Additionally, the shutdown will impact business seeking loans from the Small Business Administration because processing for most SBA lending programs will cease during a shutdown.
These programs provides $1,298,267,900 in funding to small businesses in New York every single year. NY businesses looking to hire new employees during the shutdown will also run into problems, due to federal E-Verify access – an internet-based system that allows businesses to determine their employees’ eligibility to work in the United States – being suspended.
The state's small contractors will also feel additional pressure due to federal contractors in New York facing stop-work orders and delayed payments for all projects if a shutdown begins.
Lastly, national parks and historic sites will shutter amid a shutdown, thus denying critical tourism dollars to municipalities.
Over 16 million tourists visit national parks in New York every year and could be turned away or unable to fully access parks, monuments, and museums if the government shuts down.
NY farmers and ranchers will also face hardship as they will be unable to assistance loans amid a shutdown. The timing is ill-opportune because it is in the middle of harvest season.

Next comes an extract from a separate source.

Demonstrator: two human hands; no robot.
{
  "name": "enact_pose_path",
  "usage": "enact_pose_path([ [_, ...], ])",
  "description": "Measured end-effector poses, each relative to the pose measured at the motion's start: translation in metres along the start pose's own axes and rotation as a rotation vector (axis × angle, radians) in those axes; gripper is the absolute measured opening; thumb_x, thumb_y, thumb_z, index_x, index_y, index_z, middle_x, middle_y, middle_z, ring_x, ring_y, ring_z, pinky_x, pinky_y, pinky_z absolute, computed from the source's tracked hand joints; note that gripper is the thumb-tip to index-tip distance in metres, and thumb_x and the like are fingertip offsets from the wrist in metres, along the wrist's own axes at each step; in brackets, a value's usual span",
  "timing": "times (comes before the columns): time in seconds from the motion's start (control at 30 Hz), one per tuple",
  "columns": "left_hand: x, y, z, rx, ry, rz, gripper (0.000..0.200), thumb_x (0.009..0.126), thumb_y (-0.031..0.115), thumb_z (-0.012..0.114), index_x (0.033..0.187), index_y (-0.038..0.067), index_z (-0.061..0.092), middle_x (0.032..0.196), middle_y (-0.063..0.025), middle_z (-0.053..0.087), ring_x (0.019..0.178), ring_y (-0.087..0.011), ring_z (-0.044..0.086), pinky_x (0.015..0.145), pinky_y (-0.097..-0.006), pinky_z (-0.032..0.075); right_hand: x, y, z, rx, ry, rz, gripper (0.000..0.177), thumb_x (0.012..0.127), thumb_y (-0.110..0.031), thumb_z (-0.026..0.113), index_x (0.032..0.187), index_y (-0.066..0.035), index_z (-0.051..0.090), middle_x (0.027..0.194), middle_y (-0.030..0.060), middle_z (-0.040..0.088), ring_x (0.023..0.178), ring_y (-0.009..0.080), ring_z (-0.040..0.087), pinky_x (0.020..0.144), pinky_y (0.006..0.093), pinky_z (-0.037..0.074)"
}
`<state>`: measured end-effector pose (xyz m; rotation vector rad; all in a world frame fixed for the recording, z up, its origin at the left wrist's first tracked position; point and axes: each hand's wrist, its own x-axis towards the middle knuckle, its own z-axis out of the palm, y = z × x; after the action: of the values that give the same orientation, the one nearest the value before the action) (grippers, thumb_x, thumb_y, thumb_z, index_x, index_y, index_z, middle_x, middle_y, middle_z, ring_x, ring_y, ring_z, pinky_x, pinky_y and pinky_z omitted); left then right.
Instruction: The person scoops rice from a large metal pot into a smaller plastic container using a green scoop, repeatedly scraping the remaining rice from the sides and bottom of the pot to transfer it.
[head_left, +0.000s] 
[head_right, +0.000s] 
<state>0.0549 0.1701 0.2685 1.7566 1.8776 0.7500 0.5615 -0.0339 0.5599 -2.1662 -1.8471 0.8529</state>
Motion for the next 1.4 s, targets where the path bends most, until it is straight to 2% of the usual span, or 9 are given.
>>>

He added, "These farm loans provide $53,347,000 in funding for farmers in New York every year."
Benefits That Will Cease
Schumer says among the myriad of programs that will cease operation amid the shutdown include the Special Supplemental Nutrition Program for Women, Infants, and Children (WIC), which serves 418,000 New Yorkers.

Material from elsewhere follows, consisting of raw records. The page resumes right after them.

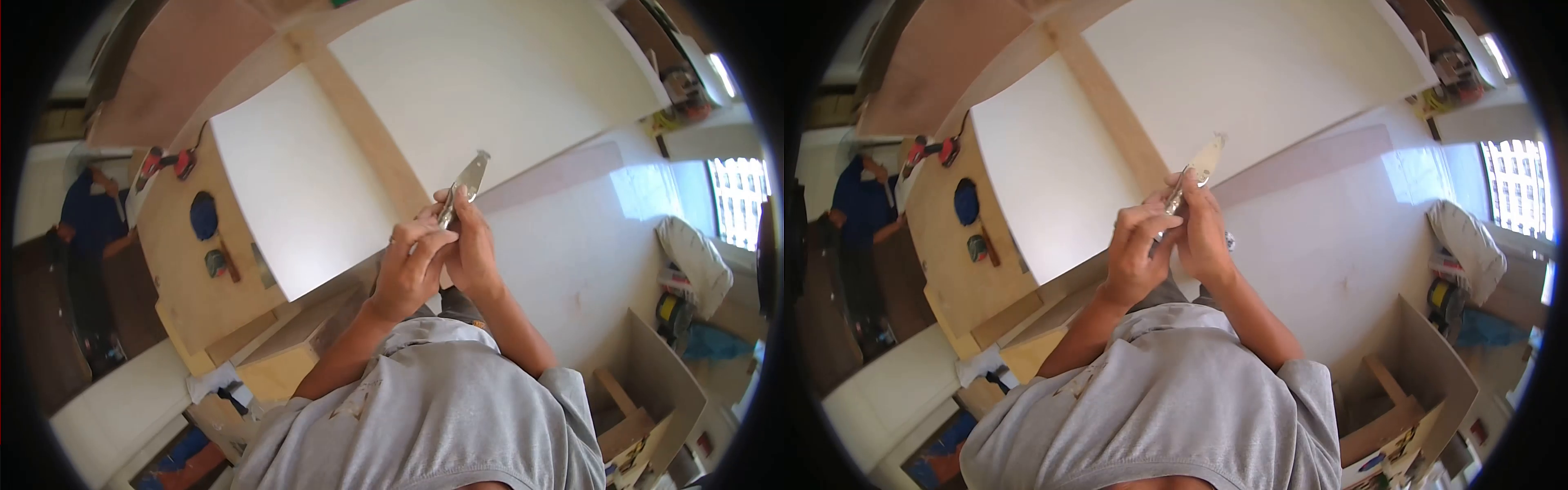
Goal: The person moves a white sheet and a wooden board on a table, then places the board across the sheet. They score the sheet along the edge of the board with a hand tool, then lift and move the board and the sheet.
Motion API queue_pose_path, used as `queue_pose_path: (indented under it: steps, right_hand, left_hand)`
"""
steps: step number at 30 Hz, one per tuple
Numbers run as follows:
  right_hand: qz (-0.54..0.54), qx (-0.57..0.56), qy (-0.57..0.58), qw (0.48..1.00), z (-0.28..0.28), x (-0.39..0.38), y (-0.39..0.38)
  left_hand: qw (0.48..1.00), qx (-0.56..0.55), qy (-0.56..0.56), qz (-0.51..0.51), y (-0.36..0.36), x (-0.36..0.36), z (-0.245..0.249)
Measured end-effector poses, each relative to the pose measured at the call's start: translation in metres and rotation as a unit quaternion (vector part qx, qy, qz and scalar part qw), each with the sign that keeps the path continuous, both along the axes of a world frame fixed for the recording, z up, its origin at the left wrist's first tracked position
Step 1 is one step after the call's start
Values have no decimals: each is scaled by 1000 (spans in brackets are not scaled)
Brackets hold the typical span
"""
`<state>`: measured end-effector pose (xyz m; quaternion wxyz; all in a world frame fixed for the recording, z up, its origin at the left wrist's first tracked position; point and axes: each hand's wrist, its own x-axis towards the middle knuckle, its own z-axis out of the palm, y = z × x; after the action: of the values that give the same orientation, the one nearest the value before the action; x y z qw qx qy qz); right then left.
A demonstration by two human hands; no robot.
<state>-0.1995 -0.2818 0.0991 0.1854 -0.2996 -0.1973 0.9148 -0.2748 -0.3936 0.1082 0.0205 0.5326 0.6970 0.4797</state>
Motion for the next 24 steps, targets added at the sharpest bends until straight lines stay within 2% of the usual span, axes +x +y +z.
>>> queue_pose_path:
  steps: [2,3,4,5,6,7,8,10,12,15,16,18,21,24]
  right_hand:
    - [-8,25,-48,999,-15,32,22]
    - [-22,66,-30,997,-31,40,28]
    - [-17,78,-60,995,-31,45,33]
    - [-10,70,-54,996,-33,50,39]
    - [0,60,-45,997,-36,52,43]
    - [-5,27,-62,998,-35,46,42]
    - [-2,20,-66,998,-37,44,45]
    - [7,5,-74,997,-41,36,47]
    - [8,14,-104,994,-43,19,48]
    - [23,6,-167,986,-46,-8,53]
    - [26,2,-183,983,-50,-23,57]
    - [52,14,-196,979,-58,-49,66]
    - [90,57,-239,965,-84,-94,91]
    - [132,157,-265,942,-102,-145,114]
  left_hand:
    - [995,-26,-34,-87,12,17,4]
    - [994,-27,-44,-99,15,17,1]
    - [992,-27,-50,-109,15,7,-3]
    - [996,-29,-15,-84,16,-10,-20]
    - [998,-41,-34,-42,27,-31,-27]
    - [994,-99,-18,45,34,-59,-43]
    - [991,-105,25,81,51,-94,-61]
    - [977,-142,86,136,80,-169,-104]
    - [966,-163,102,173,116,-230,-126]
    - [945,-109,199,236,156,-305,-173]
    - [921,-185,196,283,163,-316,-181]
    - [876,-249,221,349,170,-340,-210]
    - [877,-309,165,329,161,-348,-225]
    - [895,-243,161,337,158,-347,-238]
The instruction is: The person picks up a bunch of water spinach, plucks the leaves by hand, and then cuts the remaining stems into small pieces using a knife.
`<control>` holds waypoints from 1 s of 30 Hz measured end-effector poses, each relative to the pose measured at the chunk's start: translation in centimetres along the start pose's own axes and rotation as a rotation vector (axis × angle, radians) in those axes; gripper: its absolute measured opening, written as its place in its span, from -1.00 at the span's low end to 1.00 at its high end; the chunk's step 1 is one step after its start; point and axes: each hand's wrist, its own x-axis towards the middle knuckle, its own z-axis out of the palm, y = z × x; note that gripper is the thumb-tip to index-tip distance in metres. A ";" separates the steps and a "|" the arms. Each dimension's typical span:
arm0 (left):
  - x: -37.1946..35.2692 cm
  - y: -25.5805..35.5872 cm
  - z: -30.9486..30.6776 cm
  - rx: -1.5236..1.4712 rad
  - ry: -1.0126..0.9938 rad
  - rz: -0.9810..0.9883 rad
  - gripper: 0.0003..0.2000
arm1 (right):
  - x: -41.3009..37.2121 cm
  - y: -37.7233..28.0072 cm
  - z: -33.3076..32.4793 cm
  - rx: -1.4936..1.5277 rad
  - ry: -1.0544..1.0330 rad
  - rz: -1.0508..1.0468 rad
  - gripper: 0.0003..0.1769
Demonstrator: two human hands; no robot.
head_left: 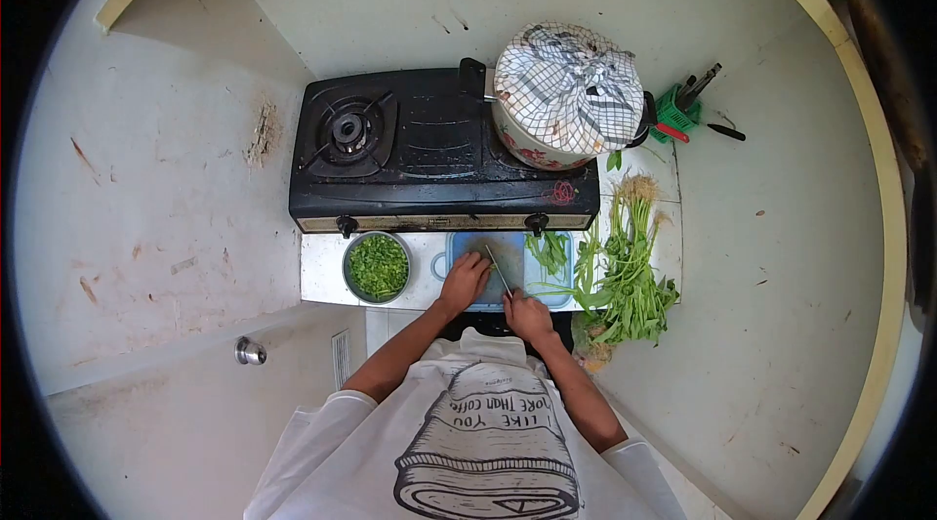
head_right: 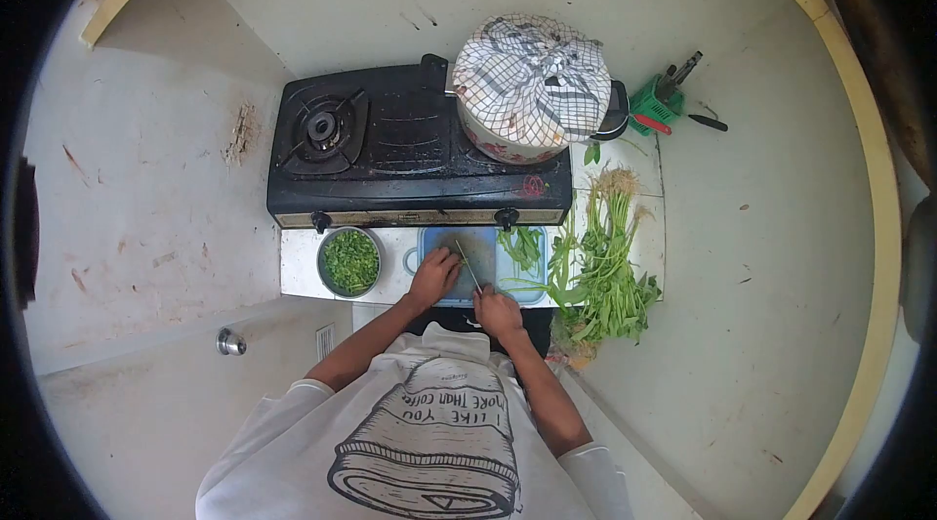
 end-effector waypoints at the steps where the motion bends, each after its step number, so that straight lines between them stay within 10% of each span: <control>1: 0.2 0.0 0.1 -0.006 -0.002 -0.003 -0.81 | 0.6 -0.2 0.0 -0.004 0.005 0.000 -0.54; 30: -0.4 0.4 0.9 -0.173 0.071 -0.140 -0.85 | -0.5 0.5 0.0 -0.074 -0.015 0.008 -0.53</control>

This includes 89,717 women, 241,198 children, and 87,169 infants across NYS who would soon start being turned away at grocery store counters, with a federal contingency fund drying up after just a few days.
Also SNAP benefits could be taken away from 2.9 million households across the state if the shutdown lasts longer than the month of October.
Schumer also announced, "Federal Housing Administration (FHA) program that provides loans for families to buy homes will cease entirely."
Chaos at the Border
Schumer also warned that a shutdown will affect the security at the North and Southern Borders.
Without a funded government, critical Border Patrol agents and CBP officer hires aimed at alleviating serious staffing shortages at our northern border and local ports of entry would not be onboarded during the month of October or longer, crippling efforts to bring increased security to the border.
This would set back efforts at the border, as 80 percent of border enforcement personnel will lose pay despite continuing work.
Additionally, deployments of our most effective technology to interdict fentanyl and contraband at ports of entry where the vast majority of drugs enter the U.S. would be delayed during shutdown, setting back our long-term efforts to combat lethal opioids.
In short, Schumer is hoping a last minute deal can be made before the clock strikes midnight on September 30.
Do you think our political leaders will be able to put their differences aside and come up with a deal?